→ Directions
Where does the word "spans" show up in the records? Copy every line that has it.

[Information provided Boundary: Start]

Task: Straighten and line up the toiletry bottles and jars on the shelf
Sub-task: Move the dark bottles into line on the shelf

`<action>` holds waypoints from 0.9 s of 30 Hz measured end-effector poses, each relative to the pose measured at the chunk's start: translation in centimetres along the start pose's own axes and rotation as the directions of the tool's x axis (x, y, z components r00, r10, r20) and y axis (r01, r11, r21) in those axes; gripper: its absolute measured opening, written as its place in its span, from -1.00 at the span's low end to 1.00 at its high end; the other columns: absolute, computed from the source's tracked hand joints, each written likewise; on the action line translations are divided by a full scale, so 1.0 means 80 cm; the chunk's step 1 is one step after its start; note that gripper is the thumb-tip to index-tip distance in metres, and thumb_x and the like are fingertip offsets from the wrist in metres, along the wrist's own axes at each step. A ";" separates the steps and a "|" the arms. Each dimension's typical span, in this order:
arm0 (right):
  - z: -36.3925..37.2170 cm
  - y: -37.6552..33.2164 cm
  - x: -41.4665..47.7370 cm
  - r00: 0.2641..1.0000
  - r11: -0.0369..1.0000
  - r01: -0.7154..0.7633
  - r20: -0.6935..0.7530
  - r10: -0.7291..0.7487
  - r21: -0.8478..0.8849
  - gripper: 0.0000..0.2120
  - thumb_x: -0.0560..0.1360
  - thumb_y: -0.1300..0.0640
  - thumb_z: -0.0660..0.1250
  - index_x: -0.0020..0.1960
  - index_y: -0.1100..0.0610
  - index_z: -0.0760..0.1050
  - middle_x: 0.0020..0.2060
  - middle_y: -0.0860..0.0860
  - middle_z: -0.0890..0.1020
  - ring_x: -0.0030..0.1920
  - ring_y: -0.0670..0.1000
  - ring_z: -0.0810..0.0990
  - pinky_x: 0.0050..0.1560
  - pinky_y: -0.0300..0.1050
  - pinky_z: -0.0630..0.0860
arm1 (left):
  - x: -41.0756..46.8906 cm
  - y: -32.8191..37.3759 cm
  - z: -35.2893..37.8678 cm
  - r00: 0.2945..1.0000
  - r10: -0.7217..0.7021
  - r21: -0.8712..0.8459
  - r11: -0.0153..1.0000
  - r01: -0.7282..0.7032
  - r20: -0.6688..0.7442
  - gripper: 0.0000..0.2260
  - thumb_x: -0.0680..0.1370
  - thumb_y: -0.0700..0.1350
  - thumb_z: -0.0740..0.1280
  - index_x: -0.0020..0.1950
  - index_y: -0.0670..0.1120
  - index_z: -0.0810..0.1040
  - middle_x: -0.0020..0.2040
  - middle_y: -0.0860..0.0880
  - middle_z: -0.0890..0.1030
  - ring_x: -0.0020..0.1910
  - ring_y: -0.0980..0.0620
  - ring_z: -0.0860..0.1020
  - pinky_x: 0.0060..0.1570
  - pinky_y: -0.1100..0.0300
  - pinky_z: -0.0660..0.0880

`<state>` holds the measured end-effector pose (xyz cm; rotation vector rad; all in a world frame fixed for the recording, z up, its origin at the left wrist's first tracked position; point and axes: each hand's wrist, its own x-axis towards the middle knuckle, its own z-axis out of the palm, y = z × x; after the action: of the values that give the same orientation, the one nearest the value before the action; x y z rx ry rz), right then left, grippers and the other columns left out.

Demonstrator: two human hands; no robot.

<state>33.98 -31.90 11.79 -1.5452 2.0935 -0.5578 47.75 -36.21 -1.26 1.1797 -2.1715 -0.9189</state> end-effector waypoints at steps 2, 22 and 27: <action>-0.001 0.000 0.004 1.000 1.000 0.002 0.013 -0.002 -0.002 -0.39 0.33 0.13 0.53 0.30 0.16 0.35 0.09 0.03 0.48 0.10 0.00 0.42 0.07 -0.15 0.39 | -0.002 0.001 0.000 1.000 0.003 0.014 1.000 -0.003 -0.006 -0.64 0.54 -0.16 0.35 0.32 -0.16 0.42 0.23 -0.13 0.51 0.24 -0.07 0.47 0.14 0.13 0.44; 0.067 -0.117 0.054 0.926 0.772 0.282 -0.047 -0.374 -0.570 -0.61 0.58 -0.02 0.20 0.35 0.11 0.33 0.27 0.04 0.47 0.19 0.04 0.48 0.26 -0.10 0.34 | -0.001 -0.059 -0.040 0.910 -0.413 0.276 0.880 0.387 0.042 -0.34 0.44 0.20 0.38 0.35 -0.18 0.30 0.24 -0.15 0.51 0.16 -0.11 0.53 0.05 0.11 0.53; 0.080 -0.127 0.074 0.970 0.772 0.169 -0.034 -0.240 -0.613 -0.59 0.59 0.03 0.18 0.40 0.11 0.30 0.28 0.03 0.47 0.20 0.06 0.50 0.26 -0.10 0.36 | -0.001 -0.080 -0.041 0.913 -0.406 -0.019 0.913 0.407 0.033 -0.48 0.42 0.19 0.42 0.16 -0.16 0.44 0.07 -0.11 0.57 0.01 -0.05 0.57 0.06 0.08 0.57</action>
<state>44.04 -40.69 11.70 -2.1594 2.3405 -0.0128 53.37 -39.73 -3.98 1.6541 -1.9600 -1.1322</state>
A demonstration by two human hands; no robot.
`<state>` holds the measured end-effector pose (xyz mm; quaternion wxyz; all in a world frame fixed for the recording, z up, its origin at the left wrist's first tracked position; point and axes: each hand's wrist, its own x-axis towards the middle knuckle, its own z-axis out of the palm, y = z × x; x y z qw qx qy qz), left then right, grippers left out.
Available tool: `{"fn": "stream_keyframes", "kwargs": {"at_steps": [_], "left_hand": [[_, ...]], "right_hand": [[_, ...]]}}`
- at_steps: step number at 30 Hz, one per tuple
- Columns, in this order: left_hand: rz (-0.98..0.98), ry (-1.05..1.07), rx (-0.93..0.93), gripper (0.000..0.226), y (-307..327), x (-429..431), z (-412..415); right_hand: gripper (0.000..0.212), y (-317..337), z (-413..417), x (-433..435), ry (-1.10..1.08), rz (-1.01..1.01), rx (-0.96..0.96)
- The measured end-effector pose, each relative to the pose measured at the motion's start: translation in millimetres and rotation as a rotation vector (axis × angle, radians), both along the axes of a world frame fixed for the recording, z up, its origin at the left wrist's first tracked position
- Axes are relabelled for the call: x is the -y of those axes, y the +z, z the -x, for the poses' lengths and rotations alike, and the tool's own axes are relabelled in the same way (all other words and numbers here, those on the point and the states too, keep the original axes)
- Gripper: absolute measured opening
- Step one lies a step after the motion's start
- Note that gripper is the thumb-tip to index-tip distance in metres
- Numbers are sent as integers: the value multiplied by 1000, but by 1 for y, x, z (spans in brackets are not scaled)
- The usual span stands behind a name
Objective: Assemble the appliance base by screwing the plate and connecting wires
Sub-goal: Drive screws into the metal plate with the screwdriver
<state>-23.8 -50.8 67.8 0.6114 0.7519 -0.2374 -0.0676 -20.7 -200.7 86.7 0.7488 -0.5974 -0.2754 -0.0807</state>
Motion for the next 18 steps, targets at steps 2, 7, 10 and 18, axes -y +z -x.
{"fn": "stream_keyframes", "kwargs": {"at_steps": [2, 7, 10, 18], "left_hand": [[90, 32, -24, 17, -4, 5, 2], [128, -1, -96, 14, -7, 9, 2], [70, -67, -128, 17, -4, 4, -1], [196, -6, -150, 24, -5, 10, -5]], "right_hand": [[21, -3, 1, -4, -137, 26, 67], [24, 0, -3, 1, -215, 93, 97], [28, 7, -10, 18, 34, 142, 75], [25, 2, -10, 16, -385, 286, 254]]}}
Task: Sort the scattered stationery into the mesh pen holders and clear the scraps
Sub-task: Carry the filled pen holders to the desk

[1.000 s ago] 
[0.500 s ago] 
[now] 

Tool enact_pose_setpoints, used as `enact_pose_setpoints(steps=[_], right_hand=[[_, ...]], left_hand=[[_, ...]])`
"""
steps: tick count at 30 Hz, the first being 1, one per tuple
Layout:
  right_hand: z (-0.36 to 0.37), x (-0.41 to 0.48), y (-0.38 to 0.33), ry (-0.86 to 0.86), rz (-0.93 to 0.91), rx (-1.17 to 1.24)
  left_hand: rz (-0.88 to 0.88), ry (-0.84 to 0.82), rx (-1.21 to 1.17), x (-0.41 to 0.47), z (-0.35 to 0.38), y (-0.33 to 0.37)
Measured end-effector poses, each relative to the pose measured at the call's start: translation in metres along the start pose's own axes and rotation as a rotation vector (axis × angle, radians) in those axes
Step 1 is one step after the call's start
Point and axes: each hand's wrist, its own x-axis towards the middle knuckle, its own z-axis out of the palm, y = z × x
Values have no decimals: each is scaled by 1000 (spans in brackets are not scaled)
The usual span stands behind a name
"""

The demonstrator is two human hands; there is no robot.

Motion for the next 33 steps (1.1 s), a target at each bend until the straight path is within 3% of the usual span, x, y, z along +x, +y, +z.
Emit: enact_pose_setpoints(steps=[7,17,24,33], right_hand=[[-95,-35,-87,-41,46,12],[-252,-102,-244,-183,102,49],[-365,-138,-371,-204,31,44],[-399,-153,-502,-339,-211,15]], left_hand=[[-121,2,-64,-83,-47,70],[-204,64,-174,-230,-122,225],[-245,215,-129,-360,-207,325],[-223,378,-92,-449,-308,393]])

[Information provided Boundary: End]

→ Result for this task
- Numbers are sent as integers: the value multiplied by 1000, but by 1 for y, x, z (spans in brackets are not scaled)
Values have no decimals: each is scaled by 1000 (spans in brackets are not scaled)

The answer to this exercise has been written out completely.